Duplicate Word Finder analyses any block of writing and surfaces the words you've repeated. It tokenises the input by Unicode letter/number runs, filters out stopwords (the, and, of …) and very-short tokens by default, and then ranks every duplicated word by count. The five top offenders get distinct colour highlights inside your text so you can see at a glance where the repetition lands — perfect for tightening up first drafts. A live frequency table lists every repeated word with its count, filterable by substring. A lexical-diversity ratio (unique ÷ total) gives a one-number quality signal. Toggles let you turn case-folding on/off, include or exclude numbers, change the minimum repetition threshold, and the minimum word length — so you can use it for SEO ('what keywords am I over-using?') or for prose ('what filler am I leaning on?'). Pure functions, nothing uploaded.
How to use it
- Paste your writing into the editor — an essay, blog post, email, anything.
- Tweak the filter: stopwords, case-sensitivity, min length and min count.
- Read the live highlight preview and the ranked duplicate table.
- Edit your text, swap repeats for synonyms, copy a clean TSV report or download it.
Benefits
- Colour-rank highlighting for the top five most-repeated words so the worst offenders pop visually.
- Stopword filter (the, and, of, …) so common glue words don't drown out real repetition.
- Lexical-diversity score (unique ÷ total) as a one-number quality signal for the writing.
- Per-word frequency table with substring filter and copy-as-TSV for spreadsheets.
- Configurable min length and min count thresholds — fits both SEO and prose use cases.
- Live highlight preview updates as you type — no 'analyse' button to click.
- Unicode-aware tokenisation so accented and non-Latin text counts correctly.
- Runs entirely in your browser — your writing never leaves the device.
Frequently asked questions
What counts as a duplicate word?
Any word that appears at least N times in your text, where N is the 'min count' option (default 2). Case-folded comparison by default so 'Apple' and 'apple' count together; turn off 'ignore case' to keep them separate.
Why are 'the', 'and' and 'of' ignored?
They're stopwords — extremely common glue words that you can't really avoid. Filtering them out means the report focuses on the words you're actually choosing to repeat. Turn the toggle off to include them.
What is the lexical-diversity score?
It's the ratio of unique words to total words after the same normalisation, expressed as a percentage. Higher is more varied vocabulary — 70%+ is typical for tight prose; lower numbers suggest the writing leans on the same words too often.

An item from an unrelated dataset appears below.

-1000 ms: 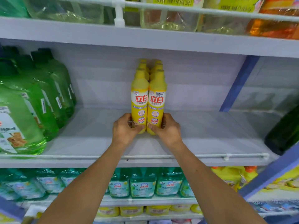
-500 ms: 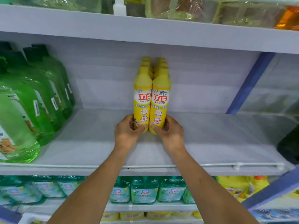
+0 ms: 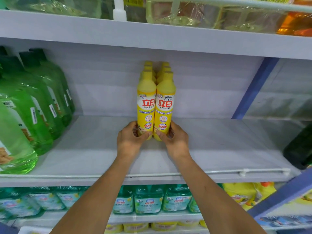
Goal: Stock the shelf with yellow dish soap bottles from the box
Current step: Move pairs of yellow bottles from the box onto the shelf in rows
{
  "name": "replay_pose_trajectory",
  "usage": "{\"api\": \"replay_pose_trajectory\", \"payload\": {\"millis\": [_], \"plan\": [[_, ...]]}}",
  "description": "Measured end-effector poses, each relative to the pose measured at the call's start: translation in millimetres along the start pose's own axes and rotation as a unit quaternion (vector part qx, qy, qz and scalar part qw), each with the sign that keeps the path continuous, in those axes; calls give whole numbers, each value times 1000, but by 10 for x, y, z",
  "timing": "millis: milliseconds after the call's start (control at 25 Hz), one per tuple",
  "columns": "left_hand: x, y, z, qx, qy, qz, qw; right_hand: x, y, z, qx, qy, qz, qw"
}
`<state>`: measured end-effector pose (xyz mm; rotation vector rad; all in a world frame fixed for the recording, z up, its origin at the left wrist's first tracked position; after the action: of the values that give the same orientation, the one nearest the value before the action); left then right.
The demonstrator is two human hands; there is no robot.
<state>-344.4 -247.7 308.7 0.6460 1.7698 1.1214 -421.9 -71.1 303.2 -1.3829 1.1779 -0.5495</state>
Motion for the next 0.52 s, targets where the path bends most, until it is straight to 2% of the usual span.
{"api": "replay_pose_trajectory", "payload": {"millis": [240,360,440,520], "plan": [[10,-3,9,8,-13,20,1000,-15,-32,15,-1,-9,4,1000],[-32,43,35,-33,-52,39,997,-42,-154,58,12,-21,42,999],[-102,109,69,-75,-83,-24,993,-94,-295,113,34,-28,122,992],[-209,203,138,-92,-130,-134,978,-167,-458,214,56,-45,217,974]]}}
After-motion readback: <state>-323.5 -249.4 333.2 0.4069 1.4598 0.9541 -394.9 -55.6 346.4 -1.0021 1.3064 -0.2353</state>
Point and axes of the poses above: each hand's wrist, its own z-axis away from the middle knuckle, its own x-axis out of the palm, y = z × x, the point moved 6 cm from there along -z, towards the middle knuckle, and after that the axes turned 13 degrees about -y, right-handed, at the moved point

Can I increase the minimum word length?
Yes. Bump 'min length' up to 4 or 5 to filter out short tokens like 'I', 'is' and 'it'. The default 3 already removes 1- and 2-letter words.
Will it work on non-English text?
Yes for tokenisation — the regex uses Unicode letter/number classes, so French, Spanish, German, Hindi and so on tokenise correctly. The stopword list is currently English-only; turn off the toggle for other languages.

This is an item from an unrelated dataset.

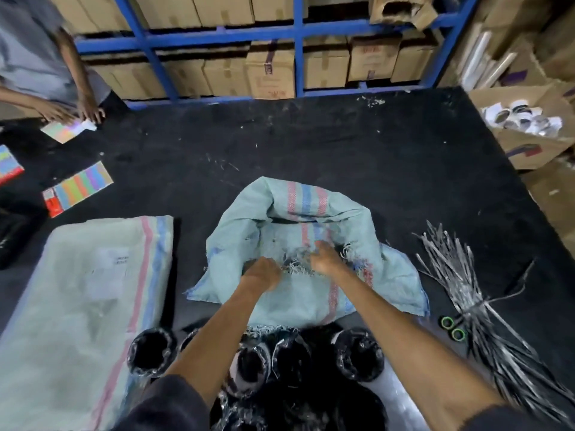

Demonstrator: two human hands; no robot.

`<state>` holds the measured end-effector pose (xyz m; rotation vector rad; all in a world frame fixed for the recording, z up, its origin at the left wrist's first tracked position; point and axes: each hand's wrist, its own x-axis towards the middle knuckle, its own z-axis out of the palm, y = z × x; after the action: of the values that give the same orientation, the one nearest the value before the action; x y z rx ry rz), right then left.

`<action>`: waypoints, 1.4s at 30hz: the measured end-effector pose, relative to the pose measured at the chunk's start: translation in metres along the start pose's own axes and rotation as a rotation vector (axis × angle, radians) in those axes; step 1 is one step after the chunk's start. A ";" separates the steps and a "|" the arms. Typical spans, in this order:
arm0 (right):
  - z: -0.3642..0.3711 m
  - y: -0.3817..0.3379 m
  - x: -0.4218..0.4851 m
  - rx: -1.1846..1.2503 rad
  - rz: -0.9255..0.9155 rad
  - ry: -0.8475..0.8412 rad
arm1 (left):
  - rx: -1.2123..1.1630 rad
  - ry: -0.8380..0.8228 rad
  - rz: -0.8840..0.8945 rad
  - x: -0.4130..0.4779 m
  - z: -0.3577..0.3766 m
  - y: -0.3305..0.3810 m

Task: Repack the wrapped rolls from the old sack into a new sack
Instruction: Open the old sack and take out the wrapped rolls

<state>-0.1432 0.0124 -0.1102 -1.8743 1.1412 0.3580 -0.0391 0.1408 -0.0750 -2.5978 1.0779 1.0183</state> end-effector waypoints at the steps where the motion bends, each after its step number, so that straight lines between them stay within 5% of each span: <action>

Why are only the top 5 words colour-highlighted?
Past five distinct colours, the highlighting starts to look like a rainbow and obscures the text. The frequency table below lists every duplicate so nothing is lost.
Can I export the report?
Yes — copy the duplicates as a TSV (word [tab] count) or download a .tsv file for spreadsheet use.
How does this differ from a word counter?
A word counter tells you the total count and unique-word count. The duplicate finder ranks every individual repeated word so you can act on each one.
Does this suggest synonyms?
Not yet — we keep the tool focused and 100% offline. A thesaurus would either need a network dependency or a heavy bundle. Use the highlights to spot repeats and look them up in your favourite reference.
Is my text uploaded anywhere?
No. Tokenisation, counting and highlighting all happen in your browser — Toollyz has no backend that ever sees your writing.
How big can the input be?
Comfortable up to tens of thousands of words. The work is O(n) for tokenising and O(unique) for highlighting, both fast in the browser thanks to deferred values that keep typing smooth.